Mappare le varianti della malattia di Alzheimer ai loro geni bersaglio utilizzando l'analisi computazionale della configurazione della cromatina

Presentiamo un protocollo per identificare le implicazioni funzionali delle varianti non codificanti identificate dagli studi di associazione a livello di genoma (GWAS) utilizzando interazioni tridimensionali della cromatina.

Mentre i GWAS hanno identificato con successo le regioni genomiche associate ai tratti e alle malattie umane, l'impatto biologico di queste varianti di rischio non è chiaro. Qui delineamo un protocollo per prevedere computazalmente i geni bersaglio putativi delle varianti di rischio GWAS utilizzando profili di interazione della cromatina. Spesso l'identificazione dei geni a rischio è un primo passo per comprendere i meccanismi della malattia e consentire normali approcci terapeutici.

Speriamo che i risultati di questo lavoro possano alla fine portare a strategie definitive per diagnosticare e curare il morbo di Alzheimer. Il vantaggio principale di questa tecnica è che utilizzando frequenze di contatto del cromotone 3D possiamo identificare i geni affetti dalla varianza del rischio di Alzheimer anche se sono a migliaia o addirittura milioni di coppie di basi di distanza. Quando si tenta questo protocollo, la familiarità con il sistema di coppia R o X è fondamentale perché si prevede che l'utente conduca l'intero protocollo con il sistema.

Per eseguire questo protocollo computazionale, fare riferimento al codice nel manoscritto testuale o sullo schermo. Inizia, impostandolo in R, per generare un oggetto gamme G per polimorfismi nucleatide credibili e singoli o SNPS. Per la mappatura posizionale, impostare in R, quindi caricare il promotore e l'area esonica e generare un oggetto intervallo G.

Sovrapporre l'SNPS credibile alle regioni esoniche e alle regioni promotrice. Per collegare l'SNPS ai loro geni bersaglio putativi usando le interazioni Chromaton, caricare il set di dati Hi C e generare un oggetto intervallo G. Sovrapponi l'SNPS credibile all'oggetto gamma Hi C G.

E compilare geni candidati ad AD, definiti dalla mappatura posizionale e dai profili di interazione del cromotone. Quindi, esplora le traiettorie di sviluppo. Impostare in R ed elaborare i metadati dell'espressione.

Specificare le fasi di sviluppo e selezionare le regioni corticali. Estrarre i profili di espressione dello sviluppo dei geni ad rischio ad e confrontare i livelli di espressione prenatale rispetto a quelli postnatali. Esaminare i profili di espressione di tipo cella impostando in R ed estraendo i profili di espressione cellulare del rischio di Active Media.

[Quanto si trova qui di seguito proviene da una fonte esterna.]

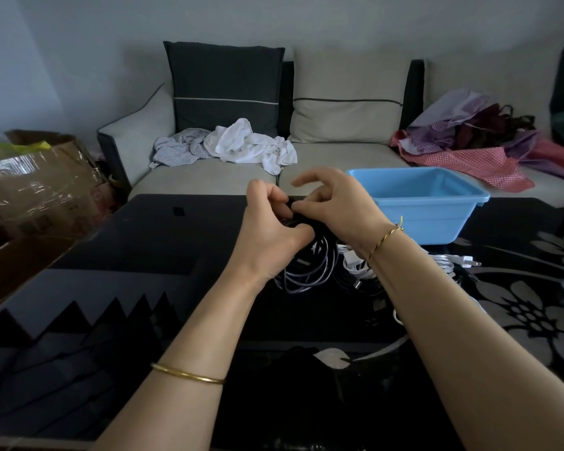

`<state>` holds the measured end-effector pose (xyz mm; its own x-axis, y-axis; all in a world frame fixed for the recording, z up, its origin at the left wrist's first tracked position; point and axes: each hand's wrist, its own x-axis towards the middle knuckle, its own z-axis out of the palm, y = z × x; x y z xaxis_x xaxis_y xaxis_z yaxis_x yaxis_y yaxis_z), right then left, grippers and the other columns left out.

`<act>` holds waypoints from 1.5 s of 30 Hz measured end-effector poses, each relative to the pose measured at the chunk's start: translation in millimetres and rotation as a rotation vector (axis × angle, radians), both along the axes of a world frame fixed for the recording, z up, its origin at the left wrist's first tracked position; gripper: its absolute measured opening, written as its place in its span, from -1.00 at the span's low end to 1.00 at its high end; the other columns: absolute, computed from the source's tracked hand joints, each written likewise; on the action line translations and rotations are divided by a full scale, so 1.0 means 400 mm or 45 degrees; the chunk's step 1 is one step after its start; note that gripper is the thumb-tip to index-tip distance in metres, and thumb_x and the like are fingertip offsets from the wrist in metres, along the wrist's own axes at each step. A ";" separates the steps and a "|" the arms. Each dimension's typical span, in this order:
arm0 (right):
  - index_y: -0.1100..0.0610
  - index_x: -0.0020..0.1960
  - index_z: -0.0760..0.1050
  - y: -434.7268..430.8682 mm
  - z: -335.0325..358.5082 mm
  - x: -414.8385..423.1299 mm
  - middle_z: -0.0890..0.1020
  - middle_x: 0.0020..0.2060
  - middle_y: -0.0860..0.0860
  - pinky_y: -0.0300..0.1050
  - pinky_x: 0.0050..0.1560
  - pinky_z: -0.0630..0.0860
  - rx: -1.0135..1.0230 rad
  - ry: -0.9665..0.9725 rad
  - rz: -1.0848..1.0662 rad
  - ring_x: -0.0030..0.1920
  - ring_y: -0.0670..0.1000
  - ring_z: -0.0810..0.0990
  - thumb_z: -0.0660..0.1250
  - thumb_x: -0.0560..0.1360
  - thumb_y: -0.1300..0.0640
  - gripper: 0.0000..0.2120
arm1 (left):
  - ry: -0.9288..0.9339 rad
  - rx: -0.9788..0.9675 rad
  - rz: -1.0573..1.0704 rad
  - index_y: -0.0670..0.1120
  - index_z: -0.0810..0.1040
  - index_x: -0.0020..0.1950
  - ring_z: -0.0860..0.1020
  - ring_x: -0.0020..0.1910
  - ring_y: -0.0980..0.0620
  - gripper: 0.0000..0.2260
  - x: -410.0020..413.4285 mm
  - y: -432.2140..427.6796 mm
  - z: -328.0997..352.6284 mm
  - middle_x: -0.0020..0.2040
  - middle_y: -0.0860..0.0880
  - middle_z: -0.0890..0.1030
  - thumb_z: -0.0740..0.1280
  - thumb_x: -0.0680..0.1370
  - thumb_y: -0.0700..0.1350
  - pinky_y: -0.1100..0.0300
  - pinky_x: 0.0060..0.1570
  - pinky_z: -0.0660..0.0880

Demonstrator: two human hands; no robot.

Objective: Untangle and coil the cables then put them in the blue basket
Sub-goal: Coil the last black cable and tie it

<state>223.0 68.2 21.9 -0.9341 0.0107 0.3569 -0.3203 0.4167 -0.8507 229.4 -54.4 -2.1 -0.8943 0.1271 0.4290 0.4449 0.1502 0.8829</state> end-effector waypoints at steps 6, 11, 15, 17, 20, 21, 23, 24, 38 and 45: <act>0.04 -0.25 0.57 0.005 0.008 0.003 0.61 -0.34 0.00 -0.25 -0.28 0.47 0.187 0.027 -0.015 -0.35 -0.15 0.52 0.39 0.44 0.20 -0.88 | 0.137 -0.044 0.086 -0.09 0.24 0.02 0.40 -0.30 0.32 -0.58 -0.001 0.002 0.002 -0.16 0.02 0.38 0.39 0.35 -0.37 0.47 -0.26 0.38; 0.16 -0.12 0.65 0.010 0.014 0.006 0.57 -0.24 0.00 -0.33 -0.28 0.38 0.478 0.019 0.038 -0.28 -0.18 0.51 0.31 0.51 0.15 -0.85 | 0.181 -0.121 0.073 -0.02 0.18 0.03 0.38 -0.23 0.14 -0.54 0.000 0.001 -0.006 -0.10 0.04 0.31 0.39 0.35 -0.32 0.41 -0.30 0.39; 0.24 -0.03 0.61 0.007 0.024 0.003 0.56 -0.11 0.05 -0.21 -0.09 0.31 0.655 0.107 0.020 -0.03 0.01 0.49 0.21 0.57 0.14 -0.76 | 0.266 -0.163 0.133 0.00 0.18 0.03 0.40 -0.16 0.10 -0.54 -0.011 0.002 -0.008 -0.04 0.01 0.32 0.39 0.35 -0.29 0.41 -0.23 0.38; 0.31 0.00 0.58 0.005 0.023 -0.003 0.58 -0.05 0.15 -0.15 -0.04 0.31 0.756 0.097 0.020 0.01 0.08 0.50 0.16 0.60 0.13 -0.70 | 0.314 -0.221 0.159 -0.01 0.18 0.03 0.37 -0.15 0.11 -0.54 -0.011 0.003 -0.009 0.00 -0.03 0.32 0.38 0.34 -0.29 0.48 -0.23 0.33; 0.39 -0.04 0.52 0.005 0.013 -0.002 0.54 -0.11 0.22 -0.04 -0.01 0.31 0.809 0.052 0.044 -0.05 0.15 0.48 0.11 0.61 0.14 -0.66 | 0.354 -0.345 0.183 -0.02 0.18 0.03 0.36 -0.16 0.24 -0.55 -0.003 -0.001 -0.009 0.03 -0.01 0.31 0.38 0.34 -0.28 0.47 -0.26 0.31; 0.39 -0.09 0.50 0.007 0.007 -0.002 0.52 -0.16 0.20 -0.04 -0.02 0.32 0.782 0.067 0.059 -0.09 0.13 0.47 0.12 0.61 0.16 -0.68 | 0.375 -0.373 0.188 -0.02 0.18 0.03 0.36 -0.15 0.30 -0.55 -0.001 -0.002 -0.008 0.03 -0.01 0.30 0.38 0.34 -0.28 0.46 -0.25 0.30; 0.37 -0.15 0.48 0.013 -0.008 -0.004 0.51 -0.23 0.16 -0.07 -0.04 0.33 0.591 0.075 0.086 -0.17 0.06 0.44 0.14 0.60 0.18 -0.70 | 0.411 -0.406 0.198 -0.04 0.19 0.03 0.34 -0.15 0.37 -0.56 0.005 0.000 -0.004 0.02 -0.01 0.30 0.38 0.35 -0.28 0.44 -0.21 0.31; 0.37 -0.18 0.45 0.014 -0.015 -0.005 0.51 -0.25 0.15 -0.09 -0.09 0.34 0.470 0.046 0.091 -0.21 0.01 0.43 0.15 0.59 0.18 -0.71 | 0.414 -0.427 0.205 -0.05 0.20 0.04 0.34 -0.16 0.35 -0.57 0.007 0.003 -0.001 0.02 -0.01 0.29 0.38 0.36 -0.27 0.41 -0.20 0.34; 0.29 -0.17 0.54 0.108 -0.057 0.054 0.52 -0.43 0.08 -0.23 -0.32 0.46 -0.183 -0.399 0.237 -0.42 -0.03 0.49 0.03 0.64 0.00 -0.53 | 0.082 -0.562 -0.107 0.02 0.32 0.11 0.49 -0.09 0.14 -0.63 -0.004 0.059 0.017 -0.11 0.10 0.46 0.41 0.40 -0.14 0.15 -0.05 0.46; 0.28 -0.12 0.47 0.269 -0.067 0.079 0.52 -0.32 0.08 -0.18 -0.20 0.47 -0.406 -0.595 0.468 -0.30 0.00 0.49 0.22 0.46 0.05 -0.74 | -0.012 -0.573 -0.389 -0.02 0.37 0.12 0.48 -0.17 0.13 -0.68 -0.019 0.166 0.038 -0.06 0.04 0.46 0.38 0.44 -0.21 0.27 -0.30 0.41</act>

Infine, eseguire l'analisi dell'arricchimento delle annotazioni geniche dei geni a rischio AD. Scaricare e configurare Homer. Quindi esegui Homer e traccia i termini arricchiti con R Studio.

Un insieme di 800 SNP credibili è stato studiato utilizzando questo processo. La mappatura posizionale ha rivelato che 103 SNP si sovrapponevano ai promotori e 42 SNP si sovrapponevano a Exons, mentre l'84% degli SNP rimaneva senza preavviso. Utilizzando set di dati Hi-C nel cervello adulto, altri 208 SNP erano collegati a 64 geni basati sulla vicinanza fisica.

In totale, 284 SNP credibili ad AD sono stati mappati a 112 geni a rischio AD. I geni a rischio AD erano associati a proteine precursori amiloide, formazione beta amiloide e risposta immunitaria, che riflette la biologia nota della malattia. I profili di espressione dello sviluppo dei geni a rischio di AD hanno mostrato un marcato arricchimento postnatale indicativo dell'elevato rischio associato all'età della malattia.

Infine, i geni sono stati altamente espressi in microglia le cellule immunitarie primarie nel cervello che supportano i risultati ricorrenti che l'AD ha una forte base immunitaria. Qui usiamo i dati Hi-C del tessuto cerebrale per analizzare un impatto biologico della varianza del rischio di Alzheimer. Tuttavia, per applicare questo metodo a un altro studio GWAS, il livello dei nuovi dati Hi-C nel tessuto pertinente è fondamentale.

Questi risultati possono essere ulteriormente studiati e convalidati utilizzando tecnologie basate su crisper, test di enhancer reporter o intersecandosi con altri set di dati genomici funzionali come gli EQTL. Qui identifichiamo dozzine di geni a rischio di Alzheimer e ci aspettiamo che l'identificazione di questi geni possa aiutarci a capire il loro ruolo precedentemente sconosciuto nel morbo di Alzheimer.